Wednesday, May 5, 2010

Today’s Video: "Viva el Cinco de Mayo"

Today is Cinco de Mayo, an occasion to primarily celebrate Mexican heritage though some take advantage of the day for less historical means. Nonetheless, it's vital to note that today is not Mexican Independence Day but is instead the anniversary of the Battle of Puebla in 1862. The following video from Rocketboom explains why the battle was such an important military victory not only for Mexicans but for their neighbors north of the border:

As we mentioned last year, the Battle of Puebla was one of Latin America's most important military confrontations.

Online Sources - YouTube, Time, The Latin Americanist

1 comment:

Vicente Duque said... : Basketball : The Phoenix Suns won to the San Antonio Spurs, wearing uniforms with the words "Los Suns" to honor Latinos during "Cinco de Mayo". NBA Players Association against Arizona's Racist Law :

The "Los Suns" jerseys were worn twice in the regular season, both Phoenix victories. These jerseys bring Good Luck to the Phoenix Suns.
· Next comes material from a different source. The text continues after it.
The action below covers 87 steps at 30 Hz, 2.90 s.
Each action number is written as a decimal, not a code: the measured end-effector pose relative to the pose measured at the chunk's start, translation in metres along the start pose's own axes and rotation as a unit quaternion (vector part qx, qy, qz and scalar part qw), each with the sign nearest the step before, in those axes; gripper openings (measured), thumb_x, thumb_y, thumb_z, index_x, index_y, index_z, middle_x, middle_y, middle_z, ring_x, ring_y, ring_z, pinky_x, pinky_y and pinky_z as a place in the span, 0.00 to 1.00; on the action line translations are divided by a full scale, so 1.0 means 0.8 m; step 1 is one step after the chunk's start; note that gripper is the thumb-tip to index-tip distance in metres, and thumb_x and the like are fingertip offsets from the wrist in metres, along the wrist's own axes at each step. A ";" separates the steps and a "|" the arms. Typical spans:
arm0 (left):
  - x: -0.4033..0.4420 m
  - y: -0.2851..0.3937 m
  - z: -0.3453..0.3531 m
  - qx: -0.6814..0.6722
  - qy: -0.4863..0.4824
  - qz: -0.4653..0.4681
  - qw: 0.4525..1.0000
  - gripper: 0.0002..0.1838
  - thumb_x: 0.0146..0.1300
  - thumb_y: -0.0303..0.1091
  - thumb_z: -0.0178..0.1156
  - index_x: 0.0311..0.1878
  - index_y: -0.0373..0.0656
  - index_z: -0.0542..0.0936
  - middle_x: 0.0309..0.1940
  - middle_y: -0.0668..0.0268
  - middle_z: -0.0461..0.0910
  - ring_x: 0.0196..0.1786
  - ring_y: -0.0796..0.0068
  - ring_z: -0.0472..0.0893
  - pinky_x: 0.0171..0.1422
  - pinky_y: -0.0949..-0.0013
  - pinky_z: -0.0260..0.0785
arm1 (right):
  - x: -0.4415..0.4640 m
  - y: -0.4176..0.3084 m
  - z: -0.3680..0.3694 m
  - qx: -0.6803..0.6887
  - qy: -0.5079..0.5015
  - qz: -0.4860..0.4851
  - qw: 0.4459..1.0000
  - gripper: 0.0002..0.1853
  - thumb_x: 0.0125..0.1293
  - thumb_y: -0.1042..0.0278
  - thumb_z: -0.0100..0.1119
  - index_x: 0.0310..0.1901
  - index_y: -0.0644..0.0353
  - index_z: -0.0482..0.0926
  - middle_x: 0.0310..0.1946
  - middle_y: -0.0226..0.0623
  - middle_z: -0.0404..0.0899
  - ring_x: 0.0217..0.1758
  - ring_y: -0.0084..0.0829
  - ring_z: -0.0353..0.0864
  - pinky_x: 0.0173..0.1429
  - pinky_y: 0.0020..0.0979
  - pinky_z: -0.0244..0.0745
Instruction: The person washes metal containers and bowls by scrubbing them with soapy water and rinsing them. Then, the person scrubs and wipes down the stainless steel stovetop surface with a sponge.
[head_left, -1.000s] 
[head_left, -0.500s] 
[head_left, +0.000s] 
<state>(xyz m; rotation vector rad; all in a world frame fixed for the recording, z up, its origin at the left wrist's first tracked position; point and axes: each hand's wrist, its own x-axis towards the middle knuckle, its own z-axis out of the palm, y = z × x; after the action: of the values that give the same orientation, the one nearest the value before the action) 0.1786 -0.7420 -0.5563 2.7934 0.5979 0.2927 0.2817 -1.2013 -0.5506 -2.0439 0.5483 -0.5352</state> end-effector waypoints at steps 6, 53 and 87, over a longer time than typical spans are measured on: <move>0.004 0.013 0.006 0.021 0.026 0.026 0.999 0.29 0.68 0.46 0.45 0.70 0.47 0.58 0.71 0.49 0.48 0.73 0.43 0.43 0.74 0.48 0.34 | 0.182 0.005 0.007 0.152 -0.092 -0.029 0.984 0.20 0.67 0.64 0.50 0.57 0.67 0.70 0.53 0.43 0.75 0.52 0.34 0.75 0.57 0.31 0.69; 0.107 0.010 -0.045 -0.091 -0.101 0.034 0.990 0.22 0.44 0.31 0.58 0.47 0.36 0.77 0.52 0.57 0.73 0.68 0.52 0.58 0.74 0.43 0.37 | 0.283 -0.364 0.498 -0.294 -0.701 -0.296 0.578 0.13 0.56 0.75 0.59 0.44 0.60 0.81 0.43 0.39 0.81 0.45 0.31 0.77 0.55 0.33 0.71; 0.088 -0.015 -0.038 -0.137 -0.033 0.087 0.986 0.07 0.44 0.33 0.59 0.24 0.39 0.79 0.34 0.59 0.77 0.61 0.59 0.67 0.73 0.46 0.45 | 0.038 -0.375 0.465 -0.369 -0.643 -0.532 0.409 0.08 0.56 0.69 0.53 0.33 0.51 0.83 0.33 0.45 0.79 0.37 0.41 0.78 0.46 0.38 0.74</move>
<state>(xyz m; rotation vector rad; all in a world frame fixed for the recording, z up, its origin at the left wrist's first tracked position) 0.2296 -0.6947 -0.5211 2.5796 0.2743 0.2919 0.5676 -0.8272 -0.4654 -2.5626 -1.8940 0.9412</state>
The Phoenix Suns are a professional basketball team based in Phoenix, Arizona. They are members of the Pacific Division of the Western Conference in the National Basketball Association (NBA). :
Sport politics
Cinco de Los Suns: The Team Stands Up to the Arizona Immigration Law
by Peaco Todd
May 6, 2010

Some excerpts :

In 1936, Jesse Owens won four gold medals in “Hitler’s Olympics,” thus refuting the Führer’s claim of Aryan superiority and spoiling his intended display of “Master Race” dominance. On April 15, 1947, Jackie Robinson stepped out upon the field as a Brooklyn Dodger and the first African American to play in the majors, and I like to think that, despite the taunts and threats he received, his spectacular performance and personal grace caused a million cracks to appear in a million stony racist hearts, proving once and for all that racism has no chance against team spirit. Professional sports is full of such stories and many professional athletes, by first breaking the race/color barrier, have been seminal in transforming racist attitudes and judgments.
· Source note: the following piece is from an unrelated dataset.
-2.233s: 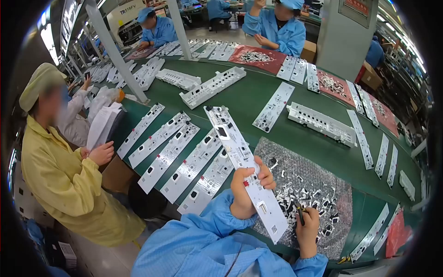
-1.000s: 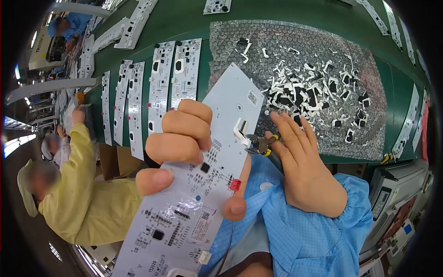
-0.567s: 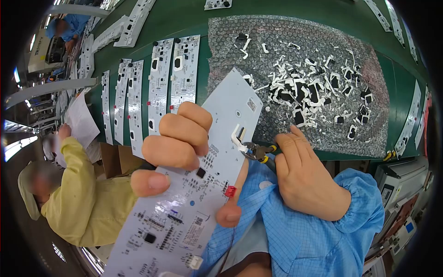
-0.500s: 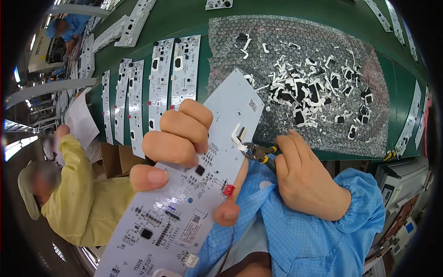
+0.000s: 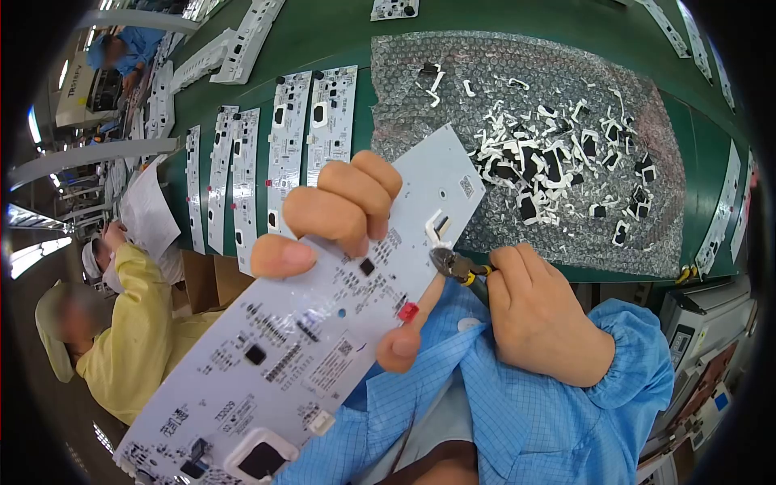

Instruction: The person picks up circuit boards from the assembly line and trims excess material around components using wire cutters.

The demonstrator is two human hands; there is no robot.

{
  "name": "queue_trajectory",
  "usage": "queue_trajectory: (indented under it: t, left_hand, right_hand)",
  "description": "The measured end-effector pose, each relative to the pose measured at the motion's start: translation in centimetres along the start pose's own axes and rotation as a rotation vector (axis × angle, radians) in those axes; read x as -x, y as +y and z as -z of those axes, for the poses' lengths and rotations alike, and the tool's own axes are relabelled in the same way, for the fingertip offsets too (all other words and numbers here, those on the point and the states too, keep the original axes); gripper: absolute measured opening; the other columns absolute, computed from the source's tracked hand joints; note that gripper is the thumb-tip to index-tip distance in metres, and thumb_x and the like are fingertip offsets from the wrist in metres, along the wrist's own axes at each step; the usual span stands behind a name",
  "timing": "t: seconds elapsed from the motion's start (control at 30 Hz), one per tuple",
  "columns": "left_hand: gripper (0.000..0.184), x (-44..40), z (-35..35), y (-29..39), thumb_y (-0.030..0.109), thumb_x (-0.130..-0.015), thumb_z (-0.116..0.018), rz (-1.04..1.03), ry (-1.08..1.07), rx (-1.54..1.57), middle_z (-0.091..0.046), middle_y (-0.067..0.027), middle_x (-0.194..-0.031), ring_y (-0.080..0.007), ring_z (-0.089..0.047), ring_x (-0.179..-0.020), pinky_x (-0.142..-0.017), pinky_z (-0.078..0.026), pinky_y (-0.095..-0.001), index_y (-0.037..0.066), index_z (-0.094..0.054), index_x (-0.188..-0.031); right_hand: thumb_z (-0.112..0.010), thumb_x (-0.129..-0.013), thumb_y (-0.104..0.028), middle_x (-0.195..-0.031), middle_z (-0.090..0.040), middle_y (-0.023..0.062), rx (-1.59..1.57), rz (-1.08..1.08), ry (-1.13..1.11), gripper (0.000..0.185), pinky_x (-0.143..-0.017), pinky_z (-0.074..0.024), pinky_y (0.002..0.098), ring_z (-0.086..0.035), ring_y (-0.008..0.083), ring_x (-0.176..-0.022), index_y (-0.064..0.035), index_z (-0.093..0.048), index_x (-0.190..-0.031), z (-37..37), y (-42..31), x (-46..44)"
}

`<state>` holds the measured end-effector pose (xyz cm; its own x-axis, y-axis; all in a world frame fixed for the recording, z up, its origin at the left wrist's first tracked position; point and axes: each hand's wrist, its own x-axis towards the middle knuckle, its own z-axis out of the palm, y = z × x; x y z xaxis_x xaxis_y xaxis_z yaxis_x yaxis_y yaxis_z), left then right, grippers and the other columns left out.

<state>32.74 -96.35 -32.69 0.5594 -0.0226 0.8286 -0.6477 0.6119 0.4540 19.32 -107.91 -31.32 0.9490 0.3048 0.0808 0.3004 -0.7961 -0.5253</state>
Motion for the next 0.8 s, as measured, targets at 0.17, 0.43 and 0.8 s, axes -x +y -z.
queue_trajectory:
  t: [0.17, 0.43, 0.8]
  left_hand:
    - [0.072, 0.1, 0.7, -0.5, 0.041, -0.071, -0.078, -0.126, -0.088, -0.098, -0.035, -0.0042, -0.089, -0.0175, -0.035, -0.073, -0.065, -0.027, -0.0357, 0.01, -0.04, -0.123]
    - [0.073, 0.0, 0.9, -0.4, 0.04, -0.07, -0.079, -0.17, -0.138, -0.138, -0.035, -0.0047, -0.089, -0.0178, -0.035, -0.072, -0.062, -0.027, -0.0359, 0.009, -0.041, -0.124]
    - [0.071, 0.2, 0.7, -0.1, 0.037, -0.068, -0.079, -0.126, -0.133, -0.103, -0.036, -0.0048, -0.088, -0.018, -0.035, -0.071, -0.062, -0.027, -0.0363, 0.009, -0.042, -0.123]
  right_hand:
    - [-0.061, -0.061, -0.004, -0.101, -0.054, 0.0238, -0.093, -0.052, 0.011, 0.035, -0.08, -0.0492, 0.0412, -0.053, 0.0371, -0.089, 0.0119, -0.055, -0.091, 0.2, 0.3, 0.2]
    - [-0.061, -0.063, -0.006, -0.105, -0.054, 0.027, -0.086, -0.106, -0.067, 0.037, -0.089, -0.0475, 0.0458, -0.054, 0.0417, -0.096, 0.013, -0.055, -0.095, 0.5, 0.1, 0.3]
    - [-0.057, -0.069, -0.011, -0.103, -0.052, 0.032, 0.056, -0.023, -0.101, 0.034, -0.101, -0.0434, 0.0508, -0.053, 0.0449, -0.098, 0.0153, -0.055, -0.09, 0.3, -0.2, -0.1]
The Suns’ decision – based on a unanimous vote and full support of management – to wear their “Los Suns” uniforms as a Cinco de Mayo tribute “to honor [the] Latino community and the diversity of our league, the state of Arizona, and our nation” is, as Yahoo!Sports-writer Trey Kirby says, “awesome.” He notes that while sports franchises frequently consider making political statements to be bad business – “as Michael Jordan put it, ‘Republicans buy shoes too’” – sometimes they have the cojones to take a stand. Owner Robert Sarver said when he suggested that the team wear their Noche Latina jerseys, “However intended, the result of passing the law is that our basic principles of equal rights and protection under the law are being called into question and Arizona's already struggling economy will suffer even further setbacks at a time when the state can ill-afford them.”

The Suns’ rivals in Wednesday night’s game 2, the San Antonio Spurs, attempted to demonstrate their solidarity by wearing their own “Los Spurs” jerseys but simply didn’t have the time to make that happen. But, hey, the thought counts and it’s clear that the NBA, as an organization, is fully supportive of these acts of protest. In a press release issued by NBA Players Association, Executive Director Billy Hunter declared:

“The recent passage of the new immigration law in Arizona is disappointing and disturbing. The National Basketball Players Association strongly supports the repeal or immediate modification of this legislation. Any attempt to encourage, tolerate or legalize racial profiling is offensive and incompatible with basic notions of fairness and equal protection. A law that unfairly targets one group is ultimately a threat to all.